**Description of the task**
Every line with "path" in it must be copied from the data.

***** Input material

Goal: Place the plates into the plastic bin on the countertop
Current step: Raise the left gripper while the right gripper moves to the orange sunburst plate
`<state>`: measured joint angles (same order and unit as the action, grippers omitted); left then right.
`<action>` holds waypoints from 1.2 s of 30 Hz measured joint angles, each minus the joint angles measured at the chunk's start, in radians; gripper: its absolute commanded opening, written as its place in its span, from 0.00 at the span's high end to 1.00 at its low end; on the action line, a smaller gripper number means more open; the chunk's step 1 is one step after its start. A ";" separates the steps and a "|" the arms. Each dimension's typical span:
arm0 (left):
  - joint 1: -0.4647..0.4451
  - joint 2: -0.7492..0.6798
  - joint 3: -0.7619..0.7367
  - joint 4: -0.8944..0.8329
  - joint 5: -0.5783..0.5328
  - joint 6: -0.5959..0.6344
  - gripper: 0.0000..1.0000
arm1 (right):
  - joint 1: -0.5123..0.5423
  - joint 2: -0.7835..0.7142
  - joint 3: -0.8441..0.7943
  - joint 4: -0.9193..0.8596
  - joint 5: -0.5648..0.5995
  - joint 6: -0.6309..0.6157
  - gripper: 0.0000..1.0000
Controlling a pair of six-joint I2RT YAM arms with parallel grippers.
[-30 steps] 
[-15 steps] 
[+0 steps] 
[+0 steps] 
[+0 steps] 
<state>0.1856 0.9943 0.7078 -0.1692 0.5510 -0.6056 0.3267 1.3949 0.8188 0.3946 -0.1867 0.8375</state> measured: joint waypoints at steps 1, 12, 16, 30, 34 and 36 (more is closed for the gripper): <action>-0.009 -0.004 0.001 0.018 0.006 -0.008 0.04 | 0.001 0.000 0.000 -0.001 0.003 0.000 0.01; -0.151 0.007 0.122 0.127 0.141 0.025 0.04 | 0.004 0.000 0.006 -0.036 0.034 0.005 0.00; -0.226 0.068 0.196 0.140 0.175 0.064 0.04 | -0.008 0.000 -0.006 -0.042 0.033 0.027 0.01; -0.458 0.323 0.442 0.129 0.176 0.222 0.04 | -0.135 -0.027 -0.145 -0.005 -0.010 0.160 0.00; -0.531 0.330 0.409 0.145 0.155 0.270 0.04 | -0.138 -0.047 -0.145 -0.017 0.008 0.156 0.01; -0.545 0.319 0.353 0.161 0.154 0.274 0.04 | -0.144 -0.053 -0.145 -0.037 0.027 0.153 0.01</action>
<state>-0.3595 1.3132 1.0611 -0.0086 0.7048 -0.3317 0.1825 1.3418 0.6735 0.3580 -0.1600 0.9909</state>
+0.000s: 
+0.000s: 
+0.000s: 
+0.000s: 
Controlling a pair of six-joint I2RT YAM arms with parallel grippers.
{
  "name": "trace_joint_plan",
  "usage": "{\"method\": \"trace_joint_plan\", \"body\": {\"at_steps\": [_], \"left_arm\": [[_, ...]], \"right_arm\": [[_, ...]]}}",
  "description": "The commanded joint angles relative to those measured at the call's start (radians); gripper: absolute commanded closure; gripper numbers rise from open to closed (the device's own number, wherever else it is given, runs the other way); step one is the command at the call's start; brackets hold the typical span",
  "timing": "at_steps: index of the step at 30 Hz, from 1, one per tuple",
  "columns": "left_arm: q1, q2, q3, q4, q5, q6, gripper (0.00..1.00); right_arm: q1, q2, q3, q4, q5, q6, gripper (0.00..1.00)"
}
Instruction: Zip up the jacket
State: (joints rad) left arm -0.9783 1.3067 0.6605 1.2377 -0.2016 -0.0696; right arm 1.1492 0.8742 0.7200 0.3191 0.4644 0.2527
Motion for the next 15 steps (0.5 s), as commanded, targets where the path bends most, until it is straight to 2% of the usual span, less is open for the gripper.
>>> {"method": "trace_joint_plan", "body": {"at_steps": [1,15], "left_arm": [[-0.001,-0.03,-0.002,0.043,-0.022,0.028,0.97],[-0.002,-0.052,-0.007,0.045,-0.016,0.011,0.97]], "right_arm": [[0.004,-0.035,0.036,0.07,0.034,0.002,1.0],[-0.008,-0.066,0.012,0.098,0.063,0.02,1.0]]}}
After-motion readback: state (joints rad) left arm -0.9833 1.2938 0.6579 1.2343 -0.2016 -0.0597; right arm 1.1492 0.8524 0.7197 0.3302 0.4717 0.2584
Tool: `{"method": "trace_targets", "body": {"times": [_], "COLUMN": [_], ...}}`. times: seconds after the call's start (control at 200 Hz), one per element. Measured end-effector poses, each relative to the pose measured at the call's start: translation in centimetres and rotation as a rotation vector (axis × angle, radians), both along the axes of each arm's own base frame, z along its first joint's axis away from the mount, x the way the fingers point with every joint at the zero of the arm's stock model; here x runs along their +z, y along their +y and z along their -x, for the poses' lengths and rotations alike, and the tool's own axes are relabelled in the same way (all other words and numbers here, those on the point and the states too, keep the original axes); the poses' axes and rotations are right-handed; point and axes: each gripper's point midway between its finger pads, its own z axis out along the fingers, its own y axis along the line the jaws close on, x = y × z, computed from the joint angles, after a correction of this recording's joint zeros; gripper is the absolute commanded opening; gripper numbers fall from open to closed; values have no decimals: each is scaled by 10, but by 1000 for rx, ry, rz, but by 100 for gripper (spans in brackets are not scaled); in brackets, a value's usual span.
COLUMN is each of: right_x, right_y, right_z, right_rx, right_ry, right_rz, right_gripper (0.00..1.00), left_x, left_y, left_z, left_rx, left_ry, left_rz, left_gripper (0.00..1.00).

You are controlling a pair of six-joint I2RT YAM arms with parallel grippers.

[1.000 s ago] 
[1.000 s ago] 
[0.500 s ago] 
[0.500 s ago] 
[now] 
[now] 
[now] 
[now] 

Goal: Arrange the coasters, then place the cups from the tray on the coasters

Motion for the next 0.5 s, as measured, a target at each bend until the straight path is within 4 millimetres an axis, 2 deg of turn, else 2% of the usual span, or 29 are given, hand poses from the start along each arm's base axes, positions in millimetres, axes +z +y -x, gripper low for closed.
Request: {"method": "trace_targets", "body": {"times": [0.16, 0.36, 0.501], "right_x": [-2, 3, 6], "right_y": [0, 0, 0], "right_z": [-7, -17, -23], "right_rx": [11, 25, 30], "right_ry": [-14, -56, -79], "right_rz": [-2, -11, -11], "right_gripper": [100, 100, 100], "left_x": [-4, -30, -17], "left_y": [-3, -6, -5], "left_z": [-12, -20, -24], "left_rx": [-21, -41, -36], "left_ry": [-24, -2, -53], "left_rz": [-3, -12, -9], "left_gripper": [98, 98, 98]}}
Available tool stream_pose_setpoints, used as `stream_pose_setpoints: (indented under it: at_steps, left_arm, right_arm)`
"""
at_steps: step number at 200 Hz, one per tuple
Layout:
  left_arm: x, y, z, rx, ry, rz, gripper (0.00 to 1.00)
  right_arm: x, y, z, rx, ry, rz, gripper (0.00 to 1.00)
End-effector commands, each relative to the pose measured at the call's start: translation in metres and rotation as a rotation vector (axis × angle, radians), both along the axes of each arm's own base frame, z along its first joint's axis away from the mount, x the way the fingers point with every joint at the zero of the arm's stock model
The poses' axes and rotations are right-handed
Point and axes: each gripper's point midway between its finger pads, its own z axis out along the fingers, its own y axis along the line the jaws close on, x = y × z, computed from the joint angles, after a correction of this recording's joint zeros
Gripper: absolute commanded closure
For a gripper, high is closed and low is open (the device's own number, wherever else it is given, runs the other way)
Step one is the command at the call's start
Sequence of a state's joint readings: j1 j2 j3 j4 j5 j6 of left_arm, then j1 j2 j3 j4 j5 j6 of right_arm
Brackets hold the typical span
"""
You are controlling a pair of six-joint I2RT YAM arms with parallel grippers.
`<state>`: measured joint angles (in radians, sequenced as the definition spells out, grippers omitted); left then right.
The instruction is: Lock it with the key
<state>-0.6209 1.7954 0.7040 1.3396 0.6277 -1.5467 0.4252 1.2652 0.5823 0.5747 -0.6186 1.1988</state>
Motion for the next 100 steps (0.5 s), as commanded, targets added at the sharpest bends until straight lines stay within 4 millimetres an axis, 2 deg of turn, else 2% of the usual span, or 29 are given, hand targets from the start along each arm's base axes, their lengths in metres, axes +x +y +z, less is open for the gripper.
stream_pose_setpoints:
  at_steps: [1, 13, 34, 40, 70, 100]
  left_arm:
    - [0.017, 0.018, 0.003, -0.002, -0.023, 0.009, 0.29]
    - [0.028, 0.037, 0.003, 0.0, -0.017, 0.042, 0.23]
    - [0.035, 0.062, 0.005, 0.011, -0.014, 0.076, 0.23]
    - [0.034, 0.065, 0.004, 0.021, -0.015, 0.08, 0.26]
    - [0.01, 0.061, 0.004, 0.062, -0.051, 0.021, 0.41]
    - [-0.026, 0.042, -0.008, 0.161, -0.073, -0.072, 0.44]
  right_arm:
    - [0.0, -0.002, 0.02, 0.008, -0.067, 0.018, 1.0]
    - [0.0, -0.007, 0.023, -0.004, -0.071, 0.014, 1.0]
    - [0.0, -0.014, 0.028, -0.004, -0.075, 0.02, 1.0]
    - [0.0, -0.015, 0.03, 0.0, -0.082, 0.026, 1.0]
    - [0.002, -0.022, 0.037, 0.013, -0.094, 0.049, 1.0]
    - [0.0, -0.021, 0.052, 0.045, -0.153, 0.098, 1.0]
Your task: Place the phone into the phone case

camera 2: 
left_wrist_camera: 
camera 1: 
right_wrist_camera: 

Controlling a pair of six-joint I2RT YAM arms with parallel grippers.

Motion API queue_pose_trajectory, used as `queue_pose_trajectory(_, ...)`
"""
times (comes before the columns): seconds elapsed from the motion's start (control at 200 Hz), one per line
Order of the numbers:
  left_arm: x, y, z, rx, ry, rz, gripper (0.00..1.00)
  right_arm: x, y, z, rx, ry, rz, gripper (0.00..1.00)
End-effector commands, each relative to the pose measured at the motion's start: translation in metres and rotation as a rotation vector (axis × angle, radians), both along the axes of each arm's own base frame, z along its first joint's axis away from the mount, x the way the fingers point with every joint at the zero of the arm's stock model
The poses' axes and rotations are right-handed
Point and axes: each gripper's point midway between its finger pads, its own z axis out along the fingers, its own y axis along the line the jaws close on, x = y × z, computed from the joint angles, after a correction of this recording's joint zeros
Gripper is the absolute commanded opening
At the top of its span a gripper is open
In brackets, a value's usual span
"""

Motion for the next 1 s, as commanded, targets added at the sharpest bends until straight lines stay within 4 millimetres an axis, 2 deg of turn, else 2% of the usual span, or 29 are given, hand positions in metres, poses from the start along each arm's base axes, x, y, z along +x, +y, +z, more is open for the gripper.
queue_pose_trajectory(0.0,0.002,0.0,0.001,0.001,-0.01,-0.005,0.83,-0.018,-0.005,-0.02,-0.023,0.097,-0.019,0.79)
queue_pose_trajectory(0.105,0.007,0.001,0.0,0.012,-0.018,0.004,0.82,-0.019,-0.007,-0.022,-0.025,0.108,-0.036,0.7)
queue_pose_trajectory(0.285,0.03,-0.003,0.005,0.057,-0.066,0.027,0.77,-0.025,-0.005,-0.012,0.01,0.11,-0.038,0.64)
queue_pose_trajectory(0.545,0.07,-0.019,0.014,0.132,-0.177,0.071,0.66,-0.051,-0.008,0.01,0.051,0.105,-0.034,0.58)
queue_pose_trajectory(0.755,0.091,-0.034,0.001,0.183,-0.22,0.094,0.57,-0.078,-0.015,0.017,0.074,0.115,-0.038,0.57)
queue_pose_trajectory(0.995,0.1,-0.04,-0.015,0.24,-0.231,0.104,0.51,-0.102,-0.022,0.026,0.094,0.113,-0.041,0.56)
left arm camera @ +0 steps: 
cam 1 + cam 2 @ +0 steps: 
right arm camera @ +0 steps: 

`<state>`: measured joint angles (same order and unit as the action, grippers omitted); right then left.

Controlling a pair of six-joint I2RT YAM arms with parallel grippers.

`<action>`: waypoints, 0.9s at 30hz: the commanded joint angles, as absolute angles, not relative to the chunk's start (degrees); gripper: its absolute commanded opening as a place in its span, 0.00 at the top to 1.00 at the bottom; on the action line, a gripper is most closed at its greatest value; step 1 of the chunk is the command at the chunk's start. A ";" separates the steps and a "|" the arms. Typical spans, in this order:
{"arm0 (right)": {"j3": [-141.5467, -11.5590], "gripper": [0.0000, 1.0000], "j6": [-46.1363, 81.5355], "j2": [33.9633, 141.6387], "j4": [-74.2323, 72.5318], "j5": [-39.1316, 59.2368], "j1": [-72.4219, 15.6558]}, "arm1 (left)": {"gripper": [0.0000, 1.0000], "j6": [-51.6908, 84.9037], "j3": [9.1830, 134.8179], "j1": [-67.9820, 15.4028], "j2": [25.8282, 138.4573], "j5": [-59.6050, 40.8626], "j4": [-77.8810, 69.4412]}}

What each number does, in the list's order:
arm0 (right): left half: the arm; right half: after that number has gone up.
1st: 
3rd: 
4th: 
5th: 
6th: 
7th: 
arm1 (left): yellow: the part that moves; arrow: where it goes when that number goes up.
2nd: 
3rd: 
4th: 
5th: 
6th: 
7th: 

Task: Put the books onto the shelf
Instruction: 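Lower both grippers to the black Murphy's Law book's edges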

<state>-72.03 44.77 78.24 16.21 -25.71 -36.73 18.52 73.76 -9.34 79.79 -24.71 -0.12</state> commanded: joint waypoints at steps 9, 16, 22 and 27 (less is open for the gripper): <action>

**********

**Exercise result**
Motion for the next 15 steps (0.5 s), as commanded, targets where the path bends most, until it is straight to 2% of the usual span, less is open for the gripper.
Motion for the next 0.5 s, as measured, a target at each bend until the straight path is within 4 millimetres an axis, 2 deg of turn, else 2% of the usual span, or 29 are given, hand poses from the start along each arm's base axes, positions in millimetres, axes +z +y -x, gripper low for closed.

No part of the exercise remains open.